An 18-year-old Brit has been awarded a $100,000 (£65,000) fellowship to move to San Francisco and start his own tech business, the BBC reports.
Andrew Brackin, from London, is one of 20 young business people to receive the Thiel Fellowship from Peter Thiel, the co-creator of PayPal and one of Facebook's first investors. Brackin will use the money to develop Bunchy, which lets charities and other organisations raise money through social networks and websites.
Brackin was selected from thousands of applicants from across the US and 48 other countries. Along with the other finalists, he had to present his ideas on stage at the Yerba Buena Centre in San Francisco, where Steve Jobs unveiled the first iPad.
"I got through the semi-finals where there was a Skype call and interviews and then the finals where they flew us out to California and we had to present our ideas on stage in front of all these important people from Silicon Valley," Brackin said.
"It was essentially The Apprentice on steroids."
The only catch is Brackin will have to forego university or any other kind of further education for at least two years. Thiel is notoriously critical of higher education, dismissing it as a waste of time and money.

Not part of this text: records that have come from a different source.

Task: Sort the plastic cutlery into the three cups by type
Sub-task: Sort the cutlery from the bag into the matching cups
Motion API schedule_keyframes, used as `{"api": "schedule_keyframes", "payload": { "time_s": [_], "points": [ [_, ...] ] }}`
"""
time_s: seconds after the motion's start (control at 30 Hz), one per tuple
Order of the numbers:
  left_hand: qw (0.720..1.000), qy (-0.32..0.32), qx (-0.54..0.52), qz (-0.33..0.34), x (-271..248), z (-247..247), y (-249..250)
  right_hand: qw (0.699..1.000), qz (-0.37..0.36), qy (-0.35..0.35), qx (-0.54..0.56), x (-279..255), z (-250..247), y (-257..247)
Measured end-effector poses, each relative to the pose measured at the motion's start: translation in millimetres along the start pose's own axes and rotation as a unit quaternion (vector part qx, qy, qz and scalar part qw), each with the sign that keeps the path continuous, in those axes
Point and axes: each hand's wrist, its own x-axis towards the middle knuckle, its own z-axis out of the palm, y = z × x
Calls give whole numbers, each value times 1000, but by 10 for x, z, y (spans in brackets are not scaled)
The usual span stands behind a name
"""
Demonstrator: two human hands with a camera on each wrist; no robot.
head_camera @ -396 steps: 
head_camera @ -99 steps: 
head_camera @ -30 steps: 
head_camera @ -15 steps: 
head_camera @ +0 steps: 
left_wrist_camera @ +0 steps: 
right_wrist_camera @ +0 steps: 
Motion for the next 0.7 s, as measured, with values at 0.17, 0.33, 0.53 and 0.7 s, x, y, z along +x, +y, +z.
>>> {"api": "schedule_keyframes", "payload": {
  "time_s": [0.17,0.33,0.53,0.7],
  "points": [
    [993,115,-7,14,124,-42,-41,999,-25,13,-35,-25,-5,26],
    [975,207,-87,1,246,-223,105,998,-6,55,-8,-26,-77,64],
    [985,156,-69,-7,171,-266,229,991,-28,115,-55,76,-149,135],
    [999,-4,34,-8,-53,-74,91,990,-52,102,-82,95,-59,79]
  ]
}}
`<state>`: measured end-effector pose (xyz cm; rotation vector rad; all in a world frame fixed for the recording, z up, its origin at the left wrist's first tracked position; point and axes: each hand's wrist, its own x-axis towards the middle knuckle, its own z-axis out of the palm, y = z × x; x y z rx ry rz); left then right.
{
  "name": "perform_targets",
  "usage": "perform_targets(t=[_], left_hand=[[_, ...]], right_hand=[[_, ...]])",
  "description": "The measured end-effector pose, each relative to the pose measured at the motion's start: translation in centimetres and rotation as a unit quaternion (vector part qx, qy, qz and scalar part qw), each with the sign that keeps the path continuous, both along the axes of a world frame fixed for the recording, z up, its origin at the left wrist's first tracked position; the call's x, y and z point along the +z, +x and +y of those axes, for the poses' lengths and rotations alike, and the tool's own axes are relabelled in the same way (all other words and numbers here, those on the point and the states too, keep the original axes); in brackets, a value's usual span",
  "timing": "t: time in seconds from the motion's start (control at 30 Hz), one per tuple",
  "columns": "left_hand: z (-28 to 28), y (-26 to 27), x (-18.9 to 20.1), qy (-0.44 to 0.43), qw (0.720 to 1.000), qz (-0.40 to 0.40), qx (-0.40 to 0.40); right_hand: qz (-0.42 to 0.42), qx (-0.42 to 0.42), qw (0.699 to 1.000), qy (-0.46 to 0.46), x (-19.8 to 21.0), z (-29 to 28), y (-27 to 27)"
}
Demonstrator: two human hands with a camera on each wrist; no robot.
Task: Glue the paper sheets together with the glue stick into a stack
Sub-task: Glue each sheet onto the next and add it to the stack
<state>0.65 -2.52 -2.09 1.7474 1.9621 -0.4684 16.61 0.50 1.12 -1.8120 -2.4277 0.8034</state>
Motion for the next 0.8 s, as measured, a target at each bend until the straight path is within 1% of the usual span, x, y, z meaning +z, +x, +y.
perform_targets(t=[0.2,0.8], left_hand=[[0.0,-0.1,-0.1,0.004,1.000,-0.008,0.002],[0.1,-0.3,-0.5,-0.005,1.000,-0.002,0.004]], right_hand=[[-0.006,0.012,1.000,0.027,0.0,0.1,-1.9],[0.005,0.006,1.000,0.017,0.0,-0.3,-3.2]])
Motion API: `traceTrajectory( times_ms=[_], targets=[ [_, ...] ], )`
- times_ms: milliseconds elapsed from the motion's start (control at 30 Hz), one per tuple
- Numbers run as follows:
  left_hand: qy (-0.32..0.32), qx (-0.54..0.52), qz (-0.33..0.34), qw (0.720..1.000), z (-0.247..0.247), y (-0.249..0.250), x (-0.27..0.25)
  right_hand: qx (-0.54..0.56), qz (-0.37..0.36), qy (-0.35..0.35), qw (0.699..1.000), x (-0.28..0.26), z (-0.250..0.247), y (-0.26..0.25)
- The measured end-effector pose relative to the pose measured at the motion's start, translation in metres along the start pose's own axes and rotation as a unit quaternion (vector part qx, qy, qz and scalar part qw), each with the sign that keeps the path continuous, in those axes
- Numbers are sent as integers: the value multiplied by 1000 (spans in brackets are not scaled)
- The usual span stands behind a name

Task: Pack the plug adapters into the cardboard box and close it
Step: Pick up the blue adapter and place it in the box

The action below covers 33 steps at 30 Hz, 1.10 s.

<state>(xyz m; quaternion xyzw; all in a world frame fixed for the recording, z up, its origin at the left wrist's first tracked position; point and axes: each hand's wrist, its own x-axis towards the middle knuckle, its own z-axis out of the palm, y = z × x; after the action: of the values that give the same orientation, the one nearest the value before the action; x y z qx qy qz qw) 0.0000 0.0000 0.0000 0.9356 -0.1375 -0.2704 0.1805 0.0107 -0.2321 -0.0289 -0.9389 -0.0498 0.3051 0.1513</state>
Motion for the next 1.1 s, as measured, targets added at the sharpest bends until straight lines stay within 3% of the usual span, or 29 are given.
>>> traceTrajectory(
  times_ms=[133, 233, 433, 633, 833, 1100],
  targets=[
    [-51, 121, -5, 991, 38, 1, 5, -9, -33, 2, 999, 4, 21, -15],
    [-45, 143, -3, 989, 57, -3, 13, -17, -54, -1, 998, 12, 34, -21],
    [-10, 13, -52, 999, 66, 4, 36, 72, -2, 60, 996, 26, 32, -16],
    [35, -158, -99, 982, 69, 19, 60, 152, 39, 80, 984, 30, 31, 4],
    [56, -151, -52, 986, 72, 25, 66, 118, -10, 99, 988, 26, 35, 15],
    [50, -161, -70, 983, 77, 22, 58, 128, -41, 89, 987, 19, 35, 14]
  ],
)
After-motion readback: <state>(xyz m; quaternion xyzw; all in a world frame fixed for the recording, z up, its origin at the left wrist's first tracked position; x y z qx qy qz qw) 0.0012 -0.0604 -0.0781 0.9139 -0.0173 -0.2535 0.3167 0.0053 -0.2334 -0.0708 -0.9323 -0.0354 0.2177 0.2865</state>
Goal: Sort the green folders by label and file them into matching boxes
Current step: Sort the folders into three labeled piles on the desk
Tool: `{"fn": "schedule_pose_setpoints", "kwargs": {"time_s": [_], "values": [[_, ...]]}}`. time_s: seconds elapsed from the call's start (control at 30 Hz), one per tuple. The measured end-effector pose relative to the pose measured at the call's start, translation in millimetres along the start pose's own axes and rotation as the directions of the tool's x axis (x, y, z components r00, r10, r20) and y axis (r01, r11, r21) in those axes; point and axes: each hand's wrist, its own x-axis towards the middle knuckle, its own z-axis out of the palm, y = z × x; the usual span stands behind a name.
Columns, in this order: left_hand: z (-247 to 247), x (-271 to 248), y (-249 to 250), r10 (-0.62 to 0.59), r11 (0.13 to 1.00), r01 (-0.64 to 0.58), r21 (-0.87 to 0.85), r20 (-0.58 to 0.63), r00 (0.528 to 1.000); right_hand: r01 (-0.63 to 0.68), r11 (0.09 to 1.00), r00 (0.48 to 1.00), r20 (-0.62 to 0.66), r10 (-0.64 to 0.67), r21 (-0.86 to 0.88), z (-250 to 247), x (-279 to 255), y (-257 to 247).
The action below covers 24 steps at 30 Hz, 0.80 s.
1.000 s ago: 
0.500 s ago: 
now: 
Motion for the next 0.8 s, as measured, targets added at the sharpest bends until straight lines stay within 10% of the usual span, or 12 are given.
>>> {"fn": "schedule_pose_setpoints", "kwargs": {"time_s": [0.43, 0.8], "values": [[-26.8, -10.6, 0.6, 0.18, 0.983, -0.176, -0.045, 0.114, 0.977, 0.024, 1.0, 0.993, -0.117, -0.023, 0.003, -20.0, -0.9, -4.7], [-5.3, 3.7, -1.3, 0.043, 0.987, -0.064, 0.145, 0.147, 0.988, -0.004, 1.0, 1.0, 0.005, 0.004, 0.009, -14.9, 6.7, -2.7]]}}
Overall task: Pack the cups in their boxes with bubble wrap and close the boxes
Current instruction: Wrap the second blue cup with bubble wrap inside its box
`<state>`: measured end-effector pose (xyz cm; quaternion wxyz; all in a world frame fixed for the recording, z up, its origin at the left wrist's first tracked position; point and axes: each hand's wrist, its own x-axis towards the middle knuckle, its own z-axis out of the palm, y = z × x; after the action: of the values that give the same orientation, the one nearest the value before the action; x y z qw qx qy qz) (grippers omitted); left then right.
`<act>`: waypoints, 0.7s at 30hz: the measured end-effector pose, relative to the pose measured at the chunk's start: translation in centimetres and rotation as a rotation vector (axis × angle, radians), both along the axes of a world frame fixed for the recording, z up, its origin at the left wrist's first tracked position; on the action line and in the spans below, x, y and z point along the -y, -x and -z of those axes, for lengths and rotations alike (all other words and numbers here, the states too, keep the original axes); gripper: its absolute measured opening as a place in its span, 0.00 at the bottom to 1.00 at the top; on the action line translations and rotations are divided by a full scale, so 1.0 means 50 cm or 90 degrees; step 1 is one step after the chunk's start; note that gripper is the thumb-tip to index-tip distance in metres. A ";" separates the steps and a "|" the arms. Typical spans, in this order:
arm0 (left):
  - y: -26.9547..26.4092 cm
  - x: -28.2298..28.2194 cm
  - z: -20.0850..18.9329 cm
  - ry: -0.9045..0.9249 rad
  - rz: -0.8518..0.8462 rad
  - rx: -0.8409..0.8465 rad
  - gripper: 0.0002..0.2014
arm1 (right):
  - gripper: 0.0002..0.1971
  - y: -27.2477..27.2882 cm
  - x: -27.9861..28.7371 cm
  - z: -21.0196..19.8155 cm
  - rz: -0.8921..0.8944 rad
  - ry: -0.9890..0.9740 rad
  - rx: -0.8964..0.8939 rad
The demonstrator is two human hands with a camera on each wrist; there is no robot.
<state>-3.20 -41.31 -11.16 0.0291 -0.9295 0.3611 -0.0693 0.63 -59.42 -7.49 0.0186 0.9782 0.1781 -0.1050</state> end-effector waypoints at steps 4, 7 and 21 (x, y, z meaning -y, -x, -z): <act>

But that doesn't seem to phase Brackin, who'll use the £65,000 for business costs and living expenses. "I feel that many people go to university without really thinking about what they want to do," he said. "There are other options for people who know what they want and don't necessarily need a degree to get there."
The Thiel fellowship (originally named 20 under 20) was set up 20 years ago to help teenagers to stop studying and start a businesses instead. Brackin is only the second Brit to be awarded it.